Raised in a small town in Iowa, Hansen initially studied the planet Venus, but switched to studying the effect of human greenhouse gas emissions on Earth during the 1970s.
He was one of the first scientists to raise alarm about global warming and its effects on climate and the environment. After testifying at a Congressional committee in 1988 that man-made global warming has begun, Hansen was quoted widely as saying, "It is time to stop waffling so much and say that the evidence is pretty strong that the greenhouse effect is here."
Hansed joined NASA's Goddard Institute as a post-doctoral scholar in 1967 and became a federal employee in 1972. He became director in 1981, and was the longest-serving director in the institute's history. "He has pushed forward the frontier of our knowledge of Earth's climate system and of the impacts that humanity is having on Earth’s climate," Nicholas E. White, director of the Sciences and Exploration Directorate at Goddard, said in a statement.
Climate scientists applaud Hansen for leading the predictions of climate change's effects. But some say these predictions were exaggerated. For example, he has said in recent years that vast carbon dioxide emissions might ultimately cause a runaway greenhouse effect like on Venus that would boil the oceans and make Earth uninhabitable, the Times reported. Other scientists say this hasn't happened in the past and that Hansen overstated the risk.
Hansen was embroiled in a political fight in 2005, when a young political appointee in George W. Bush's administration tried to muzzle Hansen in the press. But Hansen revealed this to the public in an interview reported by the Times, and the administration lifted its restrictions.

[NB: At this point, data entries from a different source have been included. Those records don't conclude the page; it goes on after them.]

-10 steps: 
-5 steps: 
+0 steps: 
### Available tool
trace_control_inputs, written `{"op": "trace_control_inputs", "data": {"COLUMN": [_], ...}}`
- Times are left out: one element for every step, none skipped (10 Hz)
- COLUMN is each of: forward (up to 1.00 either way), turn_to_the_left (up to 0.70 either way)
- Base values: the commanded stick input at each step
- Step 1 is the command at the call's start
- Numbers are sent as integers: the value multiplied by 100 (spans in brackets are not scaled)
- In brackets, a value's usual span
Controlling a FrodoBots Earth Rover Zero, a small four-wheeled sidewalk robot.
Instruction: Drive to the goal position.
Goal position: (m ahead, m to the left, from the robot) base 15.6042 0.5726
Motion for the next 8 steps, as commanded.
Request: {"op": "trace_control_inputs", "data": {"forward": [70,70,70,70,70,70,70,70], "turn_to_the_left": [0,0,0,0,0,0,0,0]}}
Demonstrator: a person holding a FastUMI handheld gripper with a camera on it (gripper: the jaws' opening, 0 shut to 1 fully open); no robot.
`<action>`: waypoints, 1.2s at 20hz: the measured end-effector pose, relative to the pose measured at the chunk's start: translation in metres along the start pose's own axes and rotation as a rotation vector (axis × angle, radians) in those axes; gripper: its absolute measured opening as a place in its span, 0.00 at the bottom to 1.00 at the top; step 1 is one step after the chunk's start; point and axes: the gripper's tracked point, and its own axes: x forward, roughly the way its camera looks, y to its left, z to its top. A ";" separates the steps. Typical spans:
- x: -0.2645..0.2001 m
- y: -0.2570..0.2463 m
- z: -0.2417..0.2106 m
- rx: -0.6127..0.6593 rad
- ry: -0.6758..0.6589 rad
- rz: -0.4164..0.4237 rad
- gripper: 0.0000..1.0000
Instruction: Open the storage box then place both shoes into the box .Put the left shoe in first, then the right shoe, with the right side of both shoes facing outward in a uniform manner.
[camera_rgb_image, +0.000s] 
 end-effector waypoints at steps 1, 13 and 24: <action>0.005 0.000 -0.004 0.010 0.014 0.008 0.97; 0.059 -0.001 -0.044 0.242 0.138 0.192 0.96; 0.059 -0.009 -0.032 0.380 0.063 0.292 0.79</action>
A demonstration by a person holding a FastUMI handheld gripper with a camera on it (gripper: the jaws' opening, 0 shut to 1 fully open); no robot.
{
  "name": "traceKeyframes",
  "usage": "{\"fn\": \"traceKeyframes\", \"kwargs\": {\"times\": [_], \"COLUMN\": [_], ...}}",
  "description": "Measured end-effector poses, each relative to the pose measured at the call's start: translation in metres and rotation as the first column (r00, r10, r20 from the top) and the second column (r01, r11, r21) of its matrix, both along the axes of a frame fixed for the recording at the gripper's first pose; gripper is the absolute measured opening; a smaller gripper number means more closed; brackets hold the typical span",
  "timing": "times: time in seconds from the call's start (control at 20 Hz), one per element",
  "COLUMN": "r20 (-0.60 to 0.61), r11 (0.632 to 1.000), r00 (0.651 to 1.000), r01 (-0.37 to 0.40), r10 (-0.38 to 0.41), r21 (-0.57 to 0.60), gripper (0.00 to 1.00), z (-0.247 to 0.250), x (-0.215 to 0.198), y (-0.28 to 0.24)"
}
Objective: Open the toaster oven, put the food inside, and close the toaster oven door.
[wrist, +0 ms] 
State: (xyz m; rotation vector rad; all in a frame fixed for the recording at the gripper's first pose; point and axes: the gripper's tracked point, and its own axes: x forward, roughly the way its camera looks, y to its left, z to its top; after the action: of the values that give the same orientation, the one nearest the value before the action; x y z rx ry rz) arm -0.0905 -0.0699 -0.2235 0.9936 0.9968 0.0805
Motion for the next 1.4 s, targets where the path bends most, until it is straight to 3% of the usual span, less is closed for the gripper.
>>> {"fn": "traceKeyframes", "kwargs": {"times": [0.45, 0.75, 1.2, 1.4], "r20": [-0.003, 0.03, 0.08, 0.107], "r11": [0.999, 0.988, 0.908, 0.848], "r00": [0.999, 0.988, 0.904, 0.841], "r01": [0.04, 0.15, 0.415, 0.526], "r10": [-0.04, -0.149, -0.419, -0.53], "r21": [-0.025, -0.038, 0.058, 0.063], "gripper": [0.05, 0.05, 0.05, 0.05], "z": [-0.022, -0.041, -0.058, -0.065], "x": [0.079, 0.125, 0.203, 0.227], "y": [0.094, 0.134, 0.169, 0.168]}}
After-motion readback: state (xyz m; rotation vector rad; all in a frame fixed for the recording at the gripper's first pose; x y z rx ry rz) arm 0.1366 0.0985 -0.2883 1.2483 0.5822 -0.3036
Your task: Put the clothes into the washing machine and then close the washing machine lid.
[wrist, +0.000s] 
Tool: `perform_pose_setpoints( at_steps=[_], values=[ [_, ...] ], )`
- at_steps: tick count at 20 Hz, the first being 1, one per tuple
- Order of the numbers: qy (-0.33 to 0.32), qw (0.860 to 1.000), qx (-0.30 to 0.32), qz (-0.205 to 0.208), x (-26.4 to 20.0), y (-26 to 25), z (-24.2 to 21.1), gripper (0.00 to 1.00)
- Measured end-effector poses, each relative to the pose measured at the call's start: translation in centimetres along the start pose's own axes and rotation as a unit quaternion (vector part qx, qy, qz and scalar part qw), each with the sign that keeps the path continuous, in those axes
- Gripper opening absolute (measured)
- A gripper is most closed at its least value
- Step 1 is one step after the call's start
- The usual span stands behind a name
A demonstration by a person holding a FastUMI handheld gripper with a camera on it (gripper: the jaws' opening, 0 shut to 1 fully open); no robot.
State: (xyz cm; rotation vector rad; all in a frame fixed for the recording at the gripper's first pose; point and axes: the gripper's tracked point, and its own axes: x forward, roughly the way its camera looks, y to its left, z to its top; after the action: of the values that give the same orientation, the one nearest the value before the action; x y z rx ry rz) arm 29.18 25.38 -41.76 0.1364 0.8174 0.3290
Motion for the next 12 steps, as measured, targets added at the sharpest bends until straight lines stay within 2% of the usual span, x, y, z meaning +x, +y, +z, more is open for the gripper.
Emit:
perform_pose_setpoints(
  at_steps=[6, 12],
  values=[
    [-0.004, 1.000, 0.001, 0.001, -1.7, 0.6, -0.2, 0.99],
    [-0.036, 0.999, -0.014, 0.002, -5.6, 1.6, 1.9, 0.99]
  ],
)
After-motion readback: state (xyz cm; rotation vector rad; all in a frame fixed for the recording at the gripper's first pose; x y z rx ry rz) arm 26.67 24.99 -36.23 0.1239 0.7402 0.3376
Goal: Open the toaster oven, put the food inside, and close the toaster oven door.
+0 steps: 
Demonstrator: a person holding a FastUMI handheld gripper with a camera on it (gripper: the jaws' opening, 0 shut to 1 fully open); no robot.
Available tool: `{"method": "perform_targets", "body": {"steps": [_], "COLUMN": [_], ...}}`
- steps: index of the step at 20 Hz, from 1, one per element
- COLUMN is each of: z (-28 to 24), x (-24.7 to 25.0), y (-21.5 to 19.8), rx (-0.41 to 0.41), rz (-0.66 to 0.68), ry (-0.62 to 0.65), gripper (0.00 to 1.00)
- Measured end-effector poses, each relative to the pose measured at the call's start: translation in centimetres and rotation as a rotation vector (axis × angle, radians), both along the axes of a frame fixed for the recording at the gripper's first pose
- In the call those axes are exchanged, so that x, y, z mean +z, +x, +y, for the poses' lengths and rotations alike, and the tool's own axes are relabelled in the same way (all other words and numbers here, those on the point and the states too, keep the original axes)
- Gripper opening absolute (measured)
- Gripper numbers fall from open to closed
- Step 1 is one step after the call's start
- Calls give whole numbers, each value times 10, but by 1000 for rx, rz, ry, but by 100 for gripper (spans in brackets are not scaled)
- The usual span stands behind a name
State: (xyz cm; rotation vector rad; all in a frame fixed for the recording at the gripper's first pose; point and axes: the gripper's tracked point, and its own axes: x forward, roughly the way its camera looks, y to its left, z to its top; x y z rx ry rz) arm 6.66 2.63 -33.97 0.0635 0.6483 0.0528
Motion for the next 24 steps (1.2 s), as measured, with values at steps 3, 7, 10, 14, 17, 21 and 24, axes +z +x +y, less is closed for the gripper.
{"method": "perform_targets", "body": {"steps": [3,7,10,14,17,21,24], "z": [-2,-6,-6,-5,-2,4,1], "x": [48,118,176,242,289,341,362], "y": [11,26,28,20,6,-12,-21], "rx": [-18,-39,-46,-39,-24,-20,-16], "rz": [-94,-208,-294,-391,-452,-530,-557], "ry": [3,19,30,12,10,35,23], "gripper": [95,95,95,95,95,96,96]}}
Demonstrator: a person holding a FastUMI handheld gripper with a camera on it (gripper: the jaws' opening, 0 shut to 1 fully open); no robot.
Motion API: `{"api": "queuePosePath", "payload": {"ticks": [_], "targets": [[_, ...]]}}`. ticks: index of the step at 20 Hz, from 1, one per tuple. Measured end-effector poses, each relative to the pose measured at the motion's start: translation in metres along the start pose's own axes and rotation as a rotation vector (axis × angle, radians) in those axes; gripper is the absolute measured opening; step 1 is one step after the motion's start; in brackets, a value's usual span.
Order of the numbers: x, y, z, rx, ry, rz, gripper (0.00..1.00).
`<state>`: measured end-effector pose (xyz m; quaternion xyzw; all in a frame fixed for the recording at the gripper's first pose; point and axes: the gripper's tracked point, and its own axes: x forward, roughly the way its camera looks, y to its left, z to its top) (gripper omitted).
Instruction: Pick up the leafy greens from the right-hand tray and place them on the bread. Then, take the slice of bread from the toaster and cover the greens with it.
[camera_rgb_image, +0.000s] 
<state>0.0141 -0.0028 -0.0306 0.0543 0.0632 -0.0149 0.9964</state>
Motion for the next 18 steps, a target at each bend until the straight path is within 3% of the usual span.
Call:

Despite his environmentalist stance, Hansen has also criticized the environmentalist movement. He strongly opposed a failed climate bill in 2009, because he said it would have given the federal government billions of dollars without truly limiting emissions.
Hansen, who is registered as an independent, believes carbon dioxide emissions should be taxed, but that the money should be returned to the public as a rebate, instead of going to the government.
Hansen told the Times he senses a mass movement on climate change is beginning, led by young people, which he plans to support.